Além disso, é possível acrescentar à celebração outros elementos associados à mudança de estações:

- cantos que recordem o louvor da criação ao Senhor, como o cântico do Livro de Daniel (Dn 3,57-88), entoado nas Laudes das solenidades e festas;



- preces adequadas pela criação e pelas plantações na Oração dos Fiéis;

- rezar em voz alta as orações da apresentação das oferendas, que fazem menção aos “frutos da terra” e ao “trabalho do homem”;



Notas:
[1] FRANCISCO, Papa. Carta Encíclica Laudato si’ sobre o cuidado da casa comum. Sôa Paulo: Paulinas, 2015, p. 187. O trecho entre aspas simples é uma citação da Encíclica Ecclesia de Eucharistia do Papa São João Paulo II (n. 8).

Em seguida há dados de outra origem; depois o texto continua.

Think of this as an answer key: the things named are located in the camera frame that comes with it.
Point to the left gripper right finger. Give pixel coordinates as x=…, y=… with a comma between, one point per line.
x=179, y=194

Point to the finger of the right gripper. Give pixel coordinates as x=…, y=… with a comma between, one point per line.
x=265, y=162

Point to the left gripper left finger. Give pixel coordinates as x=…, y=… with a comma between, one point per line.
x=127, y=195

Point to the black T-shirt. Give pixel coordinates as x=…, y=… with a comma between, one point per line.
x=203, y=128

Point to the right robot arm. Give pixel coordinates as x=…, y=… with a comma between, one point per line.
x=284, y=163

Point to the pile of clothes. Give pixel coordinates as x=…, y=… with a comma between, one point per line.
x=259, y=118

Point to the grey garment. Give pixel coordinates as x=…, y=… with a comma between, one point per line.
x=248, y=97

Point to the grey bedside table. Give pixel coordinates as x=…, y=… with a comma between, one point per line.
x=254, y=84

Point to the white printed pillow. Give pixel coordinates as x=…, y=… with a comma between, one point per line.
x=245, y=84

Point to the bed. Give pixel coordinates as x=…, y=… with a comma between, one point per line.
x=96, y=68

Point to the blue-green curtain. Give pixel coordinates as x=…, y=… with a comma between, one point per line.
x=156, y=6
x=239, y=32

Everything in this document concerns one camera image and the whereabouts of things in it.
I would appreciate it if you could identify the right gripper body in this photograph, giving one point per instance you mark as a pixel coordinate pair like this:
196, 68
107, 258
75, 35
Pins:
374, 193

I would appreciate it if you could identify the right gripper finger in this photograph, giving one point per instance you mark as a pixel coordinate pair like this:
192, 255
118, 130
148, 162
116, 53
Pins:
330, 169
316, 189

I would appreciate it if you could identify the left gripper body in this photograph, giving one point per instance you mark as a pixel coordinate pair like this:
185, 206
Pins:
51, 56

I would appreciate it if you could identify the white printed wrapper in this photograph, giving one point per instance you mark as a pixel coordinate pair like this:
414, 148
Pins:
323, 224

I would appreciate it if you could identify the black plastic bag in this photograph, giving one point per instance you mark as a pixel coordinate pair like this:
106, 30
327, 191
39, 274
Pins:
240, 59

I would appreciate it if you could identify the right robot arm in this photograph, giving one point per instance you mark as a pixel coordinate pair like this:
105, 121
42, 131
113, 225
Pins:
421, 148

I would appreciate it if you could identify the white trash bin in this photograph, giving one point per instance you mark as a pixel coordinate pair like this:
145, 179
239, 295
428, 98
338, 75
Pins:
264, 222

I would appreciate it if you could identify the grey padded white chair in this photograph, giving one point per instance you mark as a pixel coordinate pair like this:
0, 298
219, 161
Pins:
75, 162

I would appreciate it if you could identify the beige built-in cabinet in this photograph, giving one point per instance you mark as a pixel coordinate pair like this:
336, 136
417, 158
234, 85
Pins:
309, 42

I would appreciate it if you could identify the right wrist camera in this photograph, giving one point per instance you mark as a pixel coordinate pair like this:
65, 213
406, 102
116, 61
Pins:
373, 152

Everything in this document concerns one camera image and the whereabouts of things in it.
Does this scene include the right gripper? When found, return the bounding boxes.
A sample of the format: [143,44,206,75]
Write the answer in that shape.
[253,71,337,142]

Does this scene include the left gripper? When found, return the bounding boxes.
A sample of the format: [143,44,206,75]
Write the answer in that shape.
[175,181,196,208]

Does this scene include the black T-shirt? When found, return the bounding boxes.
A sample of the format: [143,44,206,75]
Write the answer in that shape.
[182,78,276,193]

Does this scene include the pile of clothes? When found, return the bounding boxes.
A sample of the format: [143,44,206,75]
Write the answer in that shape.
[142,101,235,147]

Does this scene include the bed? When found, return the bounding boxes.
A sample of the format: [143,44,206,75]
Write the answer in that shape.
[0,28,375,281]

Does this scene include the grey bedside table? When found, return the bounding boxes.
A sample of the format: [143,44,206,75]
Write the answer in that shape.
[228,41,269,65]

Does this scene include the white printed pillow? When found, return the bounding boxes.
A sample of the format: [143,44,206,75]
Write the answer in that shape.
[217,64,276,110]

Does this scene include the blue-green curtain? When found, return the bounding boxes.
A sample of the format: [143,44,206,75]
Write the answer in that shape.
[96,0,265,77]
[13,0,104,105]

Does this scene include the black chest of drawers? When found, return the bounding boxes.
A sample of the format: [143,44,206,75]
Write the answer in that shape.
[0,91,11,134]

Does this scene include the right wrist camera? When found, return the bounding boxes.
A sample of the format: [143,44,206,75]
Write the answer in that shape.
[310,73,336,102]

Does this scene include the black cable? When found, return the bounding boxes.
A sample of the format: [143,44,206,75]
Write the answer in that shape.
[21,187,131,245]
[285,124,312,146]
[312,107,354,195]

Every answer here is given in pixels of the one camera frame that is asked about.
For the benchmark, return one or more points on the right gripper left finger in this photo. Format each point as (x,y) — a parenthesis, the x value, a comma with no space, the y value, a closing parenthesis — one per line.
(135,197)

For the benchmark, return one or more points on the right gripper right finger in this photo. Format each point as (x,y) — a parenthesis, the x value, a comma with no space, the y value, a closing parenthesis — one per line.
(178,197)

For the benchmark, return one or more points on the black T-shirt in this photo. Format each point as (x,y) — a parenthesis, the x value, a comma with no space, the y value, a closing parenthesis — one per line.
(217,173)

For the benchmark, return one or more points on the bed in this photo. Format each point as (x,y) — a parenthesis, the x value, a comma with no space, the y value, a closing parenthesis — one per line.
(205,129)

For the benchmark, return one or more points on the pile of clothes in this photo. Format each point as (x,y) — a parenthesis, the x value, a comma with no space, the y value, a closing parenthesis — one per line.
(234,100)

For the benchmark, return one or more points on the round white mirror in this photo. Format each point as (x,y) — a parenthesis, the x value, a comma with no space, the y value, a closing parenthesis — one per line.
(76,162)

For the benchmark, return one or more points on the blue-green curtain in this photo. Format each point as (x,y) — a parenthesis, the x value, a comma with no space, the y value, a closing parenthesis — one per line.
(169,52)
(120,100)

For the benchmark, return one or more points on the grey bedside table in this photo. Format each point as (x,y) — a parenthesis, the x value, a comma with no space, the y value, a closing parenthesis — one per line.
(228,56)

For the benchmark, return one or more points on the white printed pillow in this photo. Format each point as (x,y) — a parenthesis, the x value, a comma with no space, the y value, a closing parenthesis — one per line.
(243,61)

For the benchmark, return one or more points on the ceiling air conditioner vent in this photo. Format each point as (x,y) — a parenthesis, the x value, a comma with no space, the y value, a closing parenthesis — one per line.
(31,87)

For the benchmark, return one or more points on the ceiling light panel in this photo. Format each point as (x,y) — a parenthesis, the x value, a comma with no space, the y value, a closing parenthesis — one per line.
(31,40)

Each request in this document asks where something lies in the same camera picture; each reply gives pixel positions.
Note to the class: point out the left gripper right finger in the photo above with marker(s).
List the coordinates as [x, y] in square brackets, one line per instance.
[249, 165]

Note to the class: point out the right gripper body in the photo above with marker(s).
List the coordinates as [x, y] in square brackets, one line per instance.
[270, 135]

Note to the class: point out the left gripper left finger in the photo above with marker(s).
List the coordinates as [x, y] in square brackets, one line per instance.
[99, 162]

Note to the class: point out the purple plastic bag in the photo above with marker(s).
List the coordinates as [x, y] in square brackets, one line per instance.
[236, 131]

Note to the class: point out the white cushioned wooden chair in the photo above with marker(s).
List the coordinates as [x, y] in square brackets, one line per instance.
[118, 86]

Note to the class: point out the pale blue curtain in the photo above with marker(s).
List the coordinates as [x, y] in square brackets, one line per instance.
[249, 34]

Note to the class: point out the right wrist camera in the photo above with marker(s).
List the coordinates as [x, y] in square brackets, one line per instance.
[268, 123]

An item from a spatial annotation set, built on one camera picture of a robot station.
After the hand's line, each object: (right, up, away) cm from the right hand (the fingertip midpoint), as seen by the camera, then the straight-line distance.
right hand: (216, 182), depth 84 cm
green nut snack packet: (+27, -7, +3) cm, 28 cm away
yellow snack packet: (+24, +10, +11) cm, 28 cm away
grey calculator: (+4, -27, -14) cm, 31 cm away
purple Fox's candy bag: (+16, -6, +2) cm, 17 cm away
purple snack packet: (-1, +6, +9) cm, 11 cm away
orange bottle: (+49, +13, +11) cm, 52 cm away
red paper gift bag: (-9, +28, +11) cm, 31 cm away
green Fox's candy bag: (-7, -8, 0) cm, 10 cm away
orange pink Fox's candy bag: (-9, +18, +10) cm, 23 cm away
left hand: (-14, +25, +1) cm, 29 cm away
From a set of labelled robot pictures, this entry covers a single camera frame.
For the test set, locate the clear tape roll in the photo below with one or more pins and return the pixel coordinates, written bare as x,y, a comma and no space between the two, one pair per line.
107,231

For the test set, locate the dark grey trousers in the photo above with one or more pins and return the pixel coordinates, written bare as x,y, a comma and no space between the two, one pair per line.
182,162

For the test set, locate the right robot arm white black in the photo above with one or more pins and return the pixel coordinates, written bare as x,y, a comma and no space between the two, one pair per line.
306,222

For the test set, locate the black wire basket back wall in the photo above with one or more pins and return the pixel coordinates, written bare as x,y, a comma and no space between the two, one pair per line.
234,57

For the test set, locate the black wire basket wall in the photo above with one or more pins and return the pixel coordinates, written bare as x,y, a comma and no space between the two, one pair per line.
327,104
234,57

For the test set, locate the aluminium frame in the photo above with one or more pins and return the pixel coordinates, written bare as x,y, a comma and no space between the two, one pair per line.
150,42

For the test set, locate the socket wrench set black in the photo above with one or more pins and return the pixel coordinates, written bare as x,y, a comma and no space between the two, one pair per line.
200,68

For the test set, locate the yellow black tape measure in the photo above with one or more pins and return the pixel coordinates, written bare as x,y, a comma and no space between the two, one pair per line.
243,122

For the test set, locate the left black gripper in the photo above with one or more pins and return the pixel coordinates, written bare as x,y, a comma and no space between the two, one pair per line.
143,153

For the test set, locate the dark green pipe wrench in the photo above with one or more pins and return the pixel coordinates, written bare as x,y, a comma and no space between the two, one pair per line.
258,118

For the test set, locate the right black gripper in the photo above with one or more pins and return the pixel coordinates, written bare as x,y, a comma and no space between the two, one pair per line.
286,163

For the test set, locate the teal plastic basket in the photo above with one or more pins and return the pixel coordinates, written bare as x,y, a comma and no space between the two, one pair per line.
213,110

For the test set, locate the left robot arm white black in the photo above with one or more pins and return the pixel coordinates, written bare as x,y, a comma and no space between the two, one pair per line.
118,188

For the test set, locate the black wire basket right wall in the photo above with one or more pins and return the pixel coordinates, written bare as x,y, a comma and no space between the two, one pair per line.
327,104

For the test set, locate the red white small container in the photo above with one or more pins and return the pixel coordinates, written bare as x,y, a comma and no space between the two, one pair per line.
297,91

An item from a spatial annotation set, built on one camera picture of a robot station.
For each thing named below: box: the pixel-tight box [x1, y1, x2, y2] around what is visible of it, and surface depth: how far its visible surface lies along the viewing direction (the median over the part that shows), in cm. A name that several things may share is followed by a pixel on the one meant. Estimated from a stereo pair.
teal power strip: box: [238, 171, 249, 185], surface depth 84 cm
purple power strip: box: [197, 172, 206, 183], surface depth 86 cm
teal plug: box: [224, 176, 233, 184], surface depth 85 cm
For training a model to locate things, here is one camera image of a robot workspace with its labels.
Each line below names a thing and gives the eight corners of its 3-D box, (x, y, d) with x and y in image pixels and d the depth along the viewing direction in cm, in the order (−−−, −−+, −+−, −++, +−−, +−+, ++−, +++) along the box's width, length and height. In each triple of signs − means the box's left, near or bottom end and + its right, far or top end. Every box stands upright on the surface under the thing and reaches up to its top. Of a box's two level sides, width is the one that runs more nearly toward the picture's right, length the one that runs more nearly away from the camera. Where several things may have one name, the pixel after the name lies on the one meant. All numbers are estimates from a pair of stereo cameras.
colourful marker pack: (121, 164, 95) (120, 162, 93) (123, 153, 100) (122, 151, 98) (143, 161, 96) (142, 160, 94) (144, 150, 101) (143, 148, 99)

[2] Liber Pontificalis - in: CORDEIRO, José de Leão (Org.). Antologia Litúrgica: Textos Litúrgicos, Patrísticos e Canónicos do Primeiro Milénio. Secretariado Nacional de Liturgia: Fatima, 2003, p. 1321. A “profecia” citada parece ser Jl 2,12-19, perícope na qual encontramos, além de duplo convite ao jejum (vv. 12.15), a referência a trigo, vinho e óleo (v. 19).

[3] Leão Magno, Papa. Sermão 8 sobre o jejum do décimo mês. - in: Antologia Litúrgica, p. 1034. O sétimo e o décimo mês são aqui, respectivamente, setembro e dezembro, uma vez que o ano tinha início em 25 de março. A referência às estações, reiteramos, é do hemisfério norte.

[4] idem. Sermão 1 sobre o jejum do sétimo mês. - in: Antologia Litúrgica, p. 1032.

[5] Didaché ou Doutrina dos Doze Apóstolos. - in: Antologia Litúrgica, p. 96.

[6] Normas Universais sobre o Ano Litúrgico e o Calendário.in: Missal Romano. Tradução portuguesa da 2ª edição típica para o Brasil. São Paulo: Paulus, 2006, p. 107.

[7] As Missas para diversas necessidades são permitidas nos dias de semana do Tempo Comum e nos dias de semana do Advento até 16 de dezembro a juízo do sacerdote. Nos dias de semana da Quaresma e nos dias 17 a 24 de dezembro são proibidas, salvo por um motivo grave e com permissão especial do Bispo Diocesano (cf. Introdução Geral do Missal Romano, 3ª edição, nn. 373-377).

Referências:
Para a história das Quatro Têmporas, além da supracitada Antologia Litúrgica, utilizamos:

ADAM, Adolf. O Ano Litúrgico: Sua história e seu significado segundo a renovação litúrgica. São Paulo: Loyola, 2019, pp. 137-140.

RIGHETTI, Mario. Historia de la Liturgia, v. I: Introducción general; El año litúrgico; El Breviario. Madrid: BAC, 1945, pp. 669-675.